Workers across China have their eyes on the first draft of a new labor law that could work in their favor during disputes with management.

The draft law on labor dispute mediation and arbitration was submitted to the Standing Committee of the National People's Congress (NPC), China's top legislature, for a first reading on August 26.

The law has been formulated amid an increasing number of disputes throughout the country. The absence of such a law has put employees at a disadvantage when they try to protect their interests in labor disputes. Because of this, the much anticipated law has been the focus of the media and public attention since its drafting began.

Costs of protecting labor's interests

China resumed the labor dispute arbitration system in 1987 and formed procedures to cope with labor disputes as "mediation, arbitration and trial" after the regulation on handling corporate labor disputes and Labor Law were promulgated in 1993 and 1994. Under this system, while the mediation procedure is non-compulsory, any labor dispute has to go through the arbitration procedure and only goes to court if arbitration fails.

It is stated in Article 79 of the Labor Law that parties in a dispute can only bring their case to a people's court if at least one party is not satisfied with the adjudication of arbitration. The judicial explanation of the Labor Law issued by the Supreme People's Court states that the court can refuse to hear a case on the basis that the arbitration committee did not deliver a timely verdict or if the arbitration committee refused to hear the case.

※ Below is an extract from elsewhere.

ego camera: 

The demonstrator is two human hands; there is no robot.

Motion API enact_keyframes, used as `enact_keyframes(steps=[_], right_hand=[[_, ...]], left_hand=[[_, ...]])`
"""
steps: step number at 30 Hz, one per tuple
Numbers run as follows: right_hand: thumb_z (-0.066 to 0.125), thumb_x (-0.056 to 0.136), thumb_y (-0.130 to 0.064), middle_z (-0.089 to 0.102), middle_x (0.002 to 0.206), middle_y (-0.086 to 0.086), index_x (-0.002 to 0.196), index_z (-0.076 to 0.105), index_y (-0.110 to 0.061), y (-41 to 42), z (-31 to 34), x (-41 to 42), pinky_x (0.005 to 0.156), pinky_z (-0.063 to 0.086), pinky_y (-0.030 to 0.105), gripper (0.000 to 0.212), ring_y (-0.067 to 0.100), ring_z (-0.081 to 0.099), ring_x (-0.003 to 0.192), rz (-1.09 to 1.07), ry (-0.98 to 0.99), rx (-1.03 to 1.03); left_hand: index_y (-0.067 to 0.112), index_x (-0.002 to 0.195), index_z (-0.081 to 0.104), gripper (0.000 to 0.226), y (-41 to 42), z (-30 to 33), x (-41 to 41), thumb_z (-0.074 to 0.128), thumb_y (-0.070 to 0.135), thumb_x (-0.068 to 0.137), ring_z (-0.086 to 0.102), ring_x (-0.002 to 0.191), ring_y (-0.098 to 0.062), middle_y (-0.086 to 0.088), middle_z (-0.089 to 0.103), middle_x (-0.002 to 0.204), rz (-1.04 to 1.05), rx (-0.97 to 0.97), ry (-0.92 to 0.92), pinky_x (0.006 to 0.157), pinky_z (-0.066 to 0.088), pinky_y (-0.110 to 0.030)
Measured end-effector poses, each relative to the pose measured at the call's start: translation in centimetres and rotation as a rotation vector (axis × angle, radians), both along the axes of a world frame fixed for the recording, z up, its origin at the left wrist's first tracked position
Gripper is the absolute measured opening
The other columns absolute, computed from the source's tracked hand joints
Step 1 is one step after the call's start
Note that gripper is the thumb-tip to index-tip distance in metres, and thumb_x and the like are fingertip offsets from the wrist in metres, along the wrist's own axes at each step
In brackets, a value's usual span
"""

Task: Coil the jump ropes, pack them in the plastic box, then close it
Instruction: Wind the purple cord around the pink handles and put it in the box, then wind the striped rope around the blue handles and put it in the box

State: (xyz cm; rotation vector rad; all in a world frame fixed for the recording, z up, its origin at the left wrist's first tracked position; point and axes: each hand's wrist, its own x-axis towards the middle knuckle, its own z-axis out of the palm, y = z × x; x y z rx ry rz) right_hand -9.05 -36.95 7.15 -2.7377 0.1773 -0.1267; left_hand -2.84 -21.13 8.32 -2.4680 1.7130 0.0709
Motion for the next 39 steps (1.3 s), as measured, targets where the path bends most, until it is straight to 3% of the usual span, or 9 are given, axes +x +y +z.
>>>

Although this system has proved effective in solving labor disputes, recent years have witnessed a steady rise in labor dispute cases. According to official figures, 2005 saw more than 10 times the number of cases as 1995; with a total of 317,000 disputes filed, about one fourth of the total number of the previous 10 years.

Against a backdrop of intensifying tension between labor and management, people have begun to question the 20-year-old arbitration solution. The major complaint is that it takes a long period to reach a verdict. According to statistics collected by the NPC Standing Committee, arbitration on labor disputes in Shanghai and Guangdong Province takes an average of 40 to 50 days; after the failed arbitration, the first trial on labor disputes takes an average of 110 days in Guangdong Province and over three months in Shanghai; the second trial takes an average of more than two months in Shanghai.

The lengthy process is partly attributed to the complication of the disputes, which often involve work injuries. The confirmation of employment relations and the appraisal of work injuries usually have to be conducted several times between arbitration and trial, which explains why in some extreme cases the whole process has taken 19 years.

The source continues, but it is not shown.